PARLIAMO DI LAVORO AL FEMMINILE: PRIMI IN EUROPA | L’Italia conta 1.661.000 donne lavoratrici autonome, un vero primato stante che la Gran Bretagna si attesta a 1.641.300 imprenditrici e che la Germania ne conta  1.469.000.  Sono 181.482 le titolari di imprese individuali artigiane a fare da capo lista (con un aumento del 2,5% negli ultimi 10 anni) con una presenza prevalente in Lombardia (66.932), seguita da Emilia Romagna (37.343), Veneto (37.228), Piemonte (32.617), Toscana (31.430). La classifica delle provincie vede in testa Milano, con 17.967 titolari artigiane.

.. MA ULTIMI PER WELFARE | Il nostro Paese è agli ultimi posti nell’Ue a 28 per l’occupazione delle donne con figli e le condizioni per conciliare lavoro e famiglia. La spesa pubblica è fortemente sbilanciata sul fronte delle pensioni e della spesa sanitaria per anziani che ammonta a 270,3 miliardi di euro. Invece, per le famiglie e i giovani la spesa pubblica italiana si ferma a 25,2 miliardi, pari al 3% della spesa totale della PA (rispetto al 3,7% della media Ue) e all’1,5% del Pil (rispetto all’1,7% della media Ue).

SENZA SERVIZI NON SI VA LONTANO | Soltanto il 57,3% dei Comuni italiani offre servizi di asili nido e servizi integrativi per l’infanzia e che l’utilizzo di queste strutture è molto basso: a livello nazionale soltanto il 12,9 dei bambini con meno di 3 anni ha usufruito di tali servizi. E il loro costo, pari in media a 1.649 euro annui per famiglia – nelle 9 principali città di Roma, Milano, Napoli, Torino, Palermo, Genova, Bologna, Firenze e Bari – è quello che incide di più (35,6%) sulla spesa complessiva delle famiglie per tributi e servizi locali.

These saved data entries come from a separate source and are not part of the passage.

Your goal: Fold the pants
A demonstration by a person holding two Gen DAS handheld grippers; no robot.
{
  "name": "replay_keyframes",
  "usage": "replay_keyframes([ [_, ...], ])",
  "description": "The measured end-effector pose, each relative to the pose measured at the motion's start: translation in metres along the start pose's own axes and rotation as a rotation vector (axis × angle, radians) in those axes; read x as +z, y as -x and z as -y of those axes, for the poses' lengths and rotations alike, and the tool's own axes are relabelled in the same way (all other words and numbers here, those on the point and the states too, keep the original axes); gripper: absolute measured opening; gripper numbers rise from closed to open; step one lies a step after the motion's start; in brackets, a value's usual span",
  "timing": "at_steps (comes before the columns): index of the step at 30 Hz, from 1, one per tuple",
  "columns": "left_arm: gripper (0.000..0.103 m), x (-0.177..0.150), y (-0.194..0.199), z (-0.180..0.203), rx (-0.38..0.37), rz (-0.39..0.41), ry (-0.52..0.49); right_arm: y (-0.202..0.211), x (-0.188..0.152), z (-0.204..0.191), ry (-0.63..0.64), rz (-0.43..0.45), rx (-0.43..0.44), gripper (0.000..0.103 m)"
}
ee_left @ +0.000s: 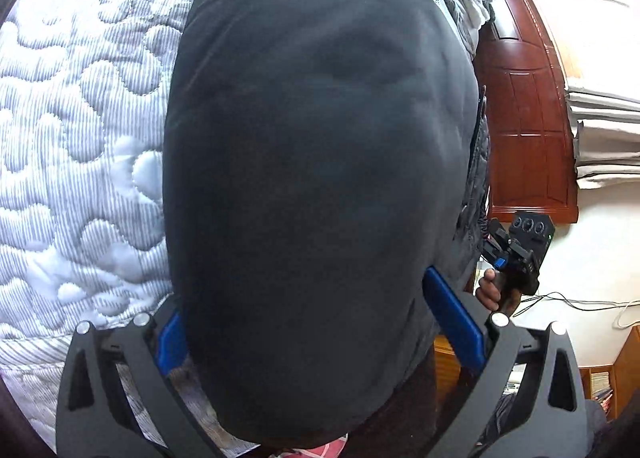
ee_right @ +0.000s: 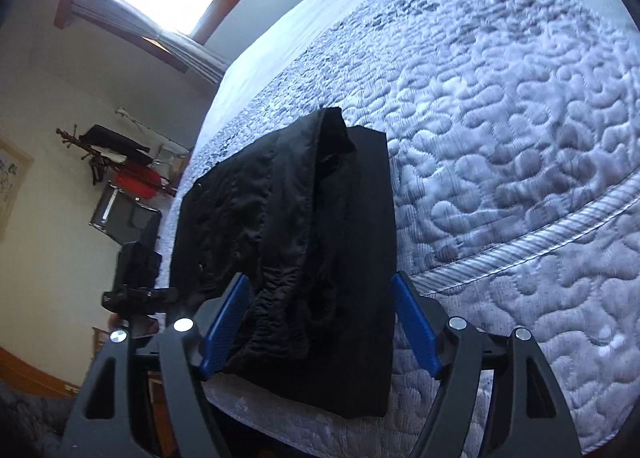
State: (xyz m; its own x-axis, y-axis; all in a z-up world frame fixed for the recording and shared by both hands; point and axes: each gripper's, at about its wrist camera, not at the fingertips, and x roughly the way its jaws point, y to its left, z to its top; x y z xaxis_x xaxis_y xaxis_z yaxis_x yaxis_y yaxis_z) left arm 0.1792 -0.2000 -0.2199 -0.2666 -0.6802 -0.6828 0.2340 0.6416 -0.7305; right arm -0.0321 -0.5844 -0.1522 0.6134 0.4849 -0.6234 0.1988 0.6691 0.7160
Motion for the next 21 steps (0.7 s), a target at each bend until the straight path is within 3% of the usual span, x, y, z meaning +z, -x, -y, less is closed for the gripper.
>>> replay_keyframes([
  [2,0.100,-0.004,0.002,-0.004,0.019,-0.003,-0.010,-0.004,0.002,0.002,0.001,-0.016,-0.006,0.085],
  [5,0.100,-0.005,-0.004,0.005,0.059,-0.002,-0.023,-0.010,0.002,0.002,0.036,-0.043,-0.052,0.087],
  [11,0.101,-0.006,-0.009,0.015,0.116,0.010,-0.015,-0.020,0.003,0.008,0.027,-0.070,-0.024,0.096],
  [21,0.101,-0.005,-0.016,0.026,0.084,-0.003,-0.023,-0.058,0.002,0.015,-0.026,-0.166,0.105,0.100],
])
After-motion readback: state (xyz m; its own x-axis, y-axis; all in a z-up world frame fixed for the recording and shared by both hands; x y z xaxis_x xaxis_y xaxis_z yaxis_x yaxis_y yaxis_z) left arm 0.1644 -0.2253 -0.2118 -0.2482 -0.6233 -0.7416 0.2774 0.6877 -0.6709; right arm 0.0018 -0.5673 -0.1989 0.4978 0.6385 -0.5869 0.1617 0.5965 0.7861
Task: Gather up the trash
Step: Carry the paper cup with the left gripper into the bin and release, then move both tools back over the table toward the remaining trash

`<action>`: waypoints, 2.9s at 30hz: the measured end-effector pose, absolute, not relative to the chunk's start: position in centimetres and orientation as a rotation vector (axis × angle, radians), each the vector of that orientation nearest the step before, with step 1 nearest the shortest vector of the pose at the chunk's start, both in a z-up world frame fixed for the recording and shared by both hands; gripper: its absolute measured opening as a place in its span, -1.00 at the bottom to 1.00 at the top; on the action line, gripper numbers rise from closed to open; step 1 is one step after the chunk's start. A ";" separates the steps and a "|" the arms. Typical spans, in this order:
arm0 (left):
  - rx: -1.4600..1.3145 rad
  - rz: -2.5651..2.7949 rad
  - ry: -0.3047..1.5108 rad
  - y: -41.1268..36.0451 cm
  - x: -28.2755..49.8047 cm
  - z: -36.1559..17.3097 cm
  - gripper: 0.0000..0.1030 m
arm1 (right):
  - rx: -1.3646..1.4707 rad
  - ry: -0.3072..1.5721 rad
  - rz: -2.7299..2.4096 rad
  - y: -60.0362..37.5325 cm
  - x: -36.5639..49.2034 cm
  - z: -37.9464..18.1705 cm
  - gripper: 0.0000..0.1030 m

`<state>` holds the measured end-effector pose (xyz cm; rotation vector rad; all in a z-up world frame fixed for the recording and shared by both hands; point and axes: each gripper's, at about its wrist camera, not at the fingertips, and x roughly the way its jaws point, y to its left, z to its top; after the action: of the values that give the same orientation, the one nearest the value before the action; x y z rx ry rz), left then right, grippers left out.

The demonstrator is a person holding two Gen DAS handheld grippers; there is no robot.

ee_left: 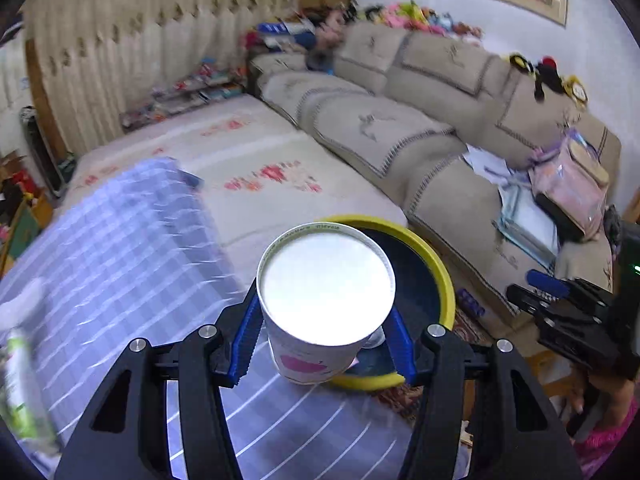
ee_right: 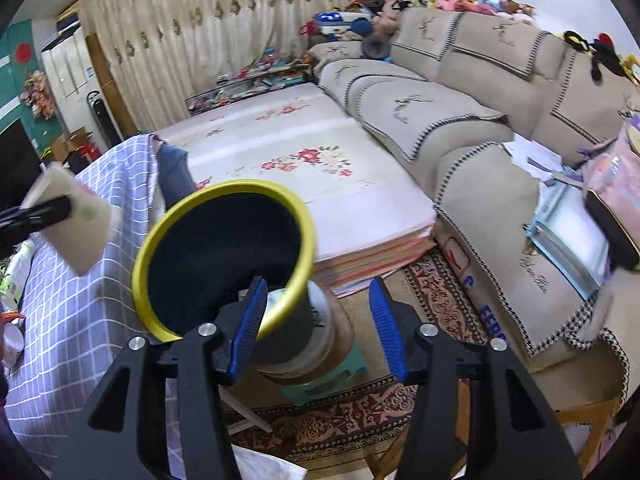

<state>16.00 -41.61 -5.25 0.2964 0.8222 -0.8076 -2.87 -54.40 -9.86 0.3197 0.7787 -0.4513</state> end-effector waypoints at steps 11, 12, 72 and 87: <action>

Ciò si riflette sull’occupazione femminile e sulle condizioni per conciliare lavoro e famiglia: Confartigianato ha calcolato infatti che il tasso di occupazione delle donne senza figli è pari al 56,9%, ma scende al 53,2% per le donne con figli. La forbice si allarga per le donne tra 25 e 49 anni: in media il tasso di occupazione per quelle senza figli è del 70,4%, mentre precipita al 56,7% per quelle con figli. Percentuali che fanno dell’Italia il fanalino di coda in Europa dove il tasso medio di occupazione delle madri lavoratrici tocca il 71,3% e addirittura in Svezia arriva al tasso record dell’87,4%.

IMPRENDITRICI PER FORZA | Se lavoro e famiglia non conciliano – non possono conciliare richiedendo scelte forzate a discapito del lavoro e della carriera – diventa un obbligo scegliere la strada della libera professione, ed ecco allora spiegato come mai si registrano così tante lavoratrici autonome nel nostro Paese.

E non posso che tornare con la memoria a un articolo pubblicato su Pulse tempo fa, le cose purtroppo non sono cambiate.